_Exercise brief_:
From the entries below, pull out each line where "sauce" appears.

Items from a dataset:
───
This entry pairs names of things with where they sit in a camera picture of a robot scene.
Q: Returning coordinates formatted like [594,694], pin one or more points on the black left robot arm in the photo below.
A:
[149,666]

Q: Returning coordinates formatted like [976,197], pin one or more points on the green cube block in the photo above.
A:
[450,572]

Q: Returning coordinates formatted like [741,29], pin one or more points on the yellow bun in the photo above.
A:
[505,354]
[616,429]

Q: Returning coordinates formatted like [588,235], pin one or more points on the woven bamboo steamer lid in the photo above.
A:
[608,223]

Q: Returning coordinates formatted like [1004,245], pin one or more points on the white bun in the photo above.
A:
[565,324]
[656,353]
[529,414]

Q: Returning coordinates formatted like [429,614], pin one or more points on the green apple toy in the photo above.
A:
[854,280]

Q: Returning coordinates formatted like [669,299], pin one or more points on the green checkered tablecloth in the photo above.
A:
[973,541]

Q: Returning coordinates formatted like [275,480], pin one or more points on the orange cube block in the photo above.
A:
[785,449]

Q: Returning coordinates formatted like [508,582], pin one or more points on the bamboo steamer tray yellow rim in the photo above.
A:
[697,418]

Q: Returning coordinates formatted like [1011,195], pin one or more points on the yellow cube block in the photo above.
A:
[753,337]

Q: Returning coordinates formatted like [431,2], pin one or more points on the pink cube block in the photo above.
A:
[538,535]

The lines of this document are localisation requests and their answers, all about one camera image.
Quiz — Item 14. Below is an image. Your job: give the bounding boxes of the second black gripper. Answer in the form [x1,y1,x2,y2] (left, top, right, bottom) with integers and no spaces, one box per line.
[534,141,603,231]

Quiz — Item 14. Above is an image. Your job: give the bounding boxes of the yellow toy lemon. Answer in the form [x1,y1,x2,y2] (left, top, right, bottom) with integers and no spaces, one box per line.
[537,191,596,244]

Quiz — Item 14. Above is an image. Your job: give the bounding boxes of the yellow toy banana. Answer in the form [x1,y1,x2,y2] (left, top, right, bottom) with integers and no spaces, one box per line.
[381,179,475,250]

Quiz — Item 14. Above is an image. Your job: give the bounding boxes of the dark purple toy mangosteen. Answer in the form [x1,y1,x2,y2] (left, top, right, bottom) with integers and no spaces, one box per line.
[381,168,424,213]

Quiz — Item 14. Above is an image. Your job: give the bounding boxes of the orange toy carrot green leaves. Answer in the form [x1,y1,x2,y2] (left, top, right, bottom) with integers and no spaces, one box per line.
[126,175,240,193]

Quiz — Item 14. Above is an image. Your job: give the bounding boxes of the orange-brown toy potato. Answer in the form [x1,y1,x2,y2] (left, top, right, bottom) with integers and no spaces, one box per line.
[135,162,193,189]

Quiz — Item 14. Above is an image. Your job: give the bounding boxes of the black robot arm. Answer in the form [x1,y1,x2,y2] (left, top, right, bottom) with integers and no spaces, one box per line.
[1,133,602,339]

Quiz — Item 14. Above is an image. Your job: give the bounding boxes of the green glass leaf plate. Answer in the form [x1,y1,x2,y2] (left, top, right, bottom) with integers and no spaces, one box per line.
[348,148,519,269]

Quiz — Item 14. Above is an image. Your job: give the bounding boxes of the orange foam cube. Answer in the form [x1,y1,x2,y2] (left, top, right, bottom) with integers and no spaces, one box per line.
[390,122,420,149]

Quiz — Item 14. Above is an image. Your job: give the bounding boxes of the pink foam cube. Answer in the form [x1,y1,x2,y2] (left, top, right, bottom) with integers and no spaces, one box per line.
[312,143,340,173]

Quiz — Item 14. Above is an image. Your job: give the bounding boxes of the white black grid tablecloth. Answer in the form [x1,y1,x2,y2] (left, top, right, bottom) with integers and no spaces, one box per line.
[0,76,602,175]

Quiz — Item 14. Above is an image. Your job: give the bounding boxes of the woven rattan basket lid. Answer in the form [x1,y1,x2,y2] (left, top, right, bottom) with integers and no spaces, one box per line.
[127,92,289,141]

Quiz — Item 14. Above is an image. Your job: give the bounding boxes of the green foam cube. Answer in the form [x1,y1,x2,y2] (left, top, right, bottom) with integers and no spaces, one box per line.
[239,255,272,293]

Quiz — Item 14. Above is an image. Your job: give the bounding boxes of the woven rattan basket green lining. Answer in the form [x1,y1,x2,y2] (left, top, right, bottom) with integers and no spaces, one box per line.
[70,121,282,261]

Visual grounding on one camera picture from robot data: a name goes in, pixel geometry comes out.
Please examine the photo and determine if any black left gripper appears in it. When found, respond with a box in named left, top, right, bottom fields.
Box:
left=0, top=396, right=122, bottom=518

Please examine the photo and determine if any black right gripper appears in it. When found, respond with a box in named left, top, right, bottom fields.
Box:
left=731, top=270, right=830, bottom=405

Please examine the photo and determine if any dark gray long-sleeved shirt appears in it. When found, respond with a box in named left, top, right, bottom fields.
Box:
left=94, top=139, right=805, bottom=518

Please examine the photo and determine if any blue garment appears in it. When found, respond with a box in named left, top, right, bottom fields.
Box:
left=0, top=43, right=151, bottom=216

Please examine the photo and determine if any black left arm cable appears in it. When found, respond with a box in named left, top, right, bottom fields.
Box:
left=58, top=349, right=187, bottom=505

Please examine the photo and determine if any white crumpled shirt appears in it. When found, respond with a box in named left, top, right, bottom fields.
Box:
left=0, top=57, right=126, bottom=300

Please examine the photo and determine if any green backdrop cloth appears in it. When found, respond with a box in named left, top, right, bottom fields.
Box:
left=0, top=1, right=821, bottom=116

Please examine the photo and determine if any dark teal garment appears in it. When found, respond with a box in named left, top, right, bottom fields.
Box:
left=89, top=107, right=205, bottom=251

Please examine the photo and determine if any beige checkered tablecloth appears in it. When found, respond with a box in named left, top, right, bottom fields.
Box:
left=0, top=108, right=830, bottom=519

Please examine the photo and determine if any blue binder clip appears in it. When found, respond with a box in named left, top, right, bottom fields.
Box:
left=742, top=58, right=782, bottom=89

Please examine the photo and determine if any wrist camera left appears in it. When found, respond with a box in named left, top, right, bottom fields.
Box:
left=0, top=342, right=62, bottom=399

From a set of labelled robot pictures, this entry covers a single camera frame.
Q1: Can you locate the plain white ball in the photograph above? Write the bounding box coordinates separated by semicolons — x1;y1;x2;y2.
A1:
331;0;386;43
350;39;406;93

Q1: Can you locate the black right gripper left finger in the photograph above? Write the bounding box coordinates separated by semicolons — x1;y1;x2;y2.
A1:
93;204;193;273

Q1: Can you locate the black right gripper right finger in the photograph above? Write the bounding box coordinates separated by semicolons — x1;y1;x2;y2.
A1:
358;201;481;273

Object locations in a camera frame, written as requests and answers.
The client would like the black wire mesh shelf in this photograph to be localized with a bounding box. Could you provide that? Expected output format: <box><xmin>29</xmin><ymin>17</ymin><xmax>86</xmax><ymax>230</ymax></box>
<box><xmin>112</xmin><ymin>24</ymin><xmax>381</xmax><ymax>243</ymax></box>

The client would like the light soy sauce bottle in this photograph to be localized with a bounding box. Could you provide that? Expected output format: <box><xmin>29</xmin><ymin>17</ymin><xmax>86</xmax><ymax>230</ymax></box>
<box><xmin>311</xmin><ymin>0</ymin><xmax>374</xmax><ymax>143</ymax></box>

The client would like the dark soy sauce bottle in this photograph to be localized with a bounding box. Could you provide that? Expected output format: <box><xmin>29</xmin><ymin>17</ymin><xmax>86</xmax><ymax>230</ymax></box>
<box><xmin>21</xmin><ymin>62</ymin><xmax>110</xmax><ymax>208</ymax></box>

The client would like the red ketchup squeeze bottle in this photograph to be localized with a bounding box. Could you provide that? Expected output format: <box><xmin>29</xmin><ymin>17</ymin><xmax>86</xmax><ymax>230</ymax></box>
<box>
───
_Problem solution_:
The client would like the light soy sauce bottle in this photograph to be localized with a bounding box. Could you provide that? Expected output format: <box><xmin>29</xmin><ymin>17</ymin><xmax>86</xmax><ymax>230</ymax></box>
The client would like the dark soy sauce bottle in this photograph to be localized with a bounding box. Could you provide that? Expected output format: <box><xmin>29</xmin><ymin>17</ymin><xmax>86</xmax><ymax>230</ymax></box>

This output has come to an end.